Reporting Driven Data Design

We were well along in the development of Gibraltar before we started designing the reporting system and the reports within it.  I’ve made that mistake before; this time the challenge was we didn’t originally intend to have a reporting system but customer feedback from our early betas showed that it was going to make a difference.  Having been to this rodeo twice before, we were very careful in selecting the right reporting system to integrate and in designing the integration so we could easily add new reports, new data sources for reports, and customize reports for clients.  It was moving along pretty well until the first internal demonstration of the reporting system.

funny-graphs-whamDuring the demo, it became clear once we got beyond the excitement of print-ready documents showing within the application there was a bigger issue:  The data that our customers would really want to have took too long to calculate every time the report ran.  We were going to have to change the data model.  Not only that, but the data we needed wasn’t readily available; we were going to have to introduce an analysis engine into our architecture to derive the data we needed from what we were actually collecting.

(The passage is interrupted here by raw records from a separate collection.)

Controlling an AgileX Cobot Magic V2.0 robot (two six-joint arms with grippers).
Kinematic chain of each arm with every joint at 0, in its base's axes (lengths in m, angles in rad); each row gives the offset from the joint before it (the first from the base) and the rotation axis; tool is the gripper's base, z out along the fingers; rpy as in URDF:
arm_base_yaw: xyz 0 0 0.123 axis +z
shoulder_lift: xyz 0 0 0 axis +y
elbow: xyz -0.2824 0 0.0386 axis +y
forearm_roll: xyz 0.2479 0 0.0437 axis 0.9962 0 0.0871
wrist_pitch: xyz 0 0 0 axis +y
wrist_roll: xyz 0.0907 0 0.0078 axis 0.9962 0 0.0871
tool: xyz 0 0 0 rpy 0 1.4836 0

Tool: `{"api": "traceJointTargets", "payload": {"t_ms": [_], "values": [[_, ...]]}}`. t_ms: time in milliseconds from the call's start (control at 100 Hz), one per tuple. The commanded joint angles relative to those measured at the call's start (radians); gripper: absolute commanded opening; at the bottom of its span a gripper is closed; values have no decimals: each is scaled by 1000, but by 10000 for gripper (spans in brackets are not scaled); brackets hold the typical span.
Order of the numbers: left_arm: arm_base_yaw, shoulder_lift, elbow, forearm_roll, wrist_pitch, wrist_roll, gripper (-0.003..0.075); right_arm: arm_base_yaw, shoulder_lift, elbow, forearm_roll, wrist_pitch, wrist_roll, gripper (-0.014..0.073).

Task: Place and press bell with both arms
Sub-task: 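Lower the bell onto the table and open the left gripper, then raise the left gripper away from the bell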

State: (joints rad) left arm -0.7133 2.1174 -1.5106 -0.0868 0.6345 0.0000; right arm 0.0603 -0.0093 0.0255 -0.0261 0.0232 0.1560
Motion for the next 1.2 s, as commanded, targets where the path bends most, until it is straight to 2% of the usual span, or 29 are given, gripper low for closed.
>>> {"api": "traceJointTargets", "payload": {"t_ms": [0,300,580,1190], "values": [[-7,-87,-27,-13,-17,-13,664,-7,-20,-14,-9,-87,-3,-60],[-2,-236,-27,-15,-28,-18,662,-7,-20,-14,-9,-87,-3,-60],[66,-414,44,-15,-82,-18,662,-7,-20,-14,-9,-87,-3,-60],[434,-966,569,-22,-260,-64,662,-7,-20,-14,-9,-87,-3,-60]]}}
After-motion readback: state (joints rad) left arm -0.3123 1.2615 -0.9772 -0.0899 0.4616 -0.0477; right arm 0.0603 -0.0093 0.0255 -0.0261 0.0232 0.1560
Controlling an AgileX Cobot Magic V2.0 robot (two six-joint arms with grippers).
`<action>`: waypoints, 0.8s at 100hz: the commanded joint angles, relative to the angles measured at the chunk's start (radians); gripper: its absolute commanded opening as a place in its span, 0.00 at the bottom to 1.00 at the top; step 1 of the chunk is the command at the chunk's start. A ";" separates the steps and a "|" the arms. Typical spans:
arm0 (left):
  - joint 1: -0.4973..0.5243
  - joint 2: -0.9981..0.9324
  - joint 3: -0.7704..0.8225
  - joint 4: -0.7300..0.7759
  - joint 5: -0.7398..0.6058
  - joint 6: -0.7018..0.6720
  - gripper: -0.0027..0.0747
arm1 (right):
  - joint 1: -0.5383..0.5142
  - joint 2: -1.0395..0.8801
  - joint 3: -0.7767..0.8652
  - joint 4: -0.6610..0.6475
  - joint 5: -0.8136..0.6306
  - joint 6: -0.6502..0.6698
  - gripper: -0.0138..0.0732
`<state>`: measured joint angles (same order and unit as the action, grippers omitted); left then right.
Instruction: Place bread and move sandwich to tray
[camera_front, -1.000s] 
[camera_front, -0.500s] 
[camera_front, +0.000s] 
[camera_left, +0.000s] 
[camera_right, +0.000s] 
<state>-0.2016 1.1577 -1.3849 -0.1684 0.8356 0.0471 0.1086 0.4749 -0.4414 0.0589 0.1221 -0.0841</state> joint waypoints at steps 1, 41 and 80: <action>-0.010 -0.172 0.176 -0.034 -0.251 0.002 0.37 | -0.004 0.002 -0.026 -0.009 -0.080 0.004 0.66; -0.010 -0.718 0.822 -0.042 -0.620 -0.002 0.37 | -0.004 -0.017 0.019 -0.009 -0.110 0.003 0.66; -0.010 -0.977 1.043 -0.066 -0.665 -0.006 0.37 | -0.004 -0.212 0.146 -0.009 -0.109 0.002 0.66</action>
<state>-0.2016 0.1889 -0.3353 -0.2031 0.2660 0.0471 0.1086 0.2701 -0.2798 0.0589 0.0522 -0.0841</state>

Fortunately, after consulting with our beta customers we determined that we could make some breaking changes in our data format.  Still, it was a lot more expensive than it had to be.  That got us thinking again:  If you really want to be sure your data format has everything it needs, you need to focus not just on the tactical data collection that you interact with every day but the strategic reporting that drives value for the higher end user.

Much of development is focused on tactical requirements:  What has to be on this screen, what data do you need to have for a specific calculation…  What’s easy to miss is the strategic level:  If you know all of these things, what higher level insight can you get?  Usually you’ll start down this path and discover there’s a lot you could do from the data you have, but then some subtle new requirements emerge - to make things line up you need relationships you aren’t tracking, or slightly more data in certain areas.

So on your next project, put the reports up front in the design as a practical tool to test the model.  It’s a good bet that if you can feed the reports everything they need, you’ve got all the data in your model.  Additionally, your attention to the strategic value you can add for your users may win you a new set of fans higher up the management chain than you would have otherwise.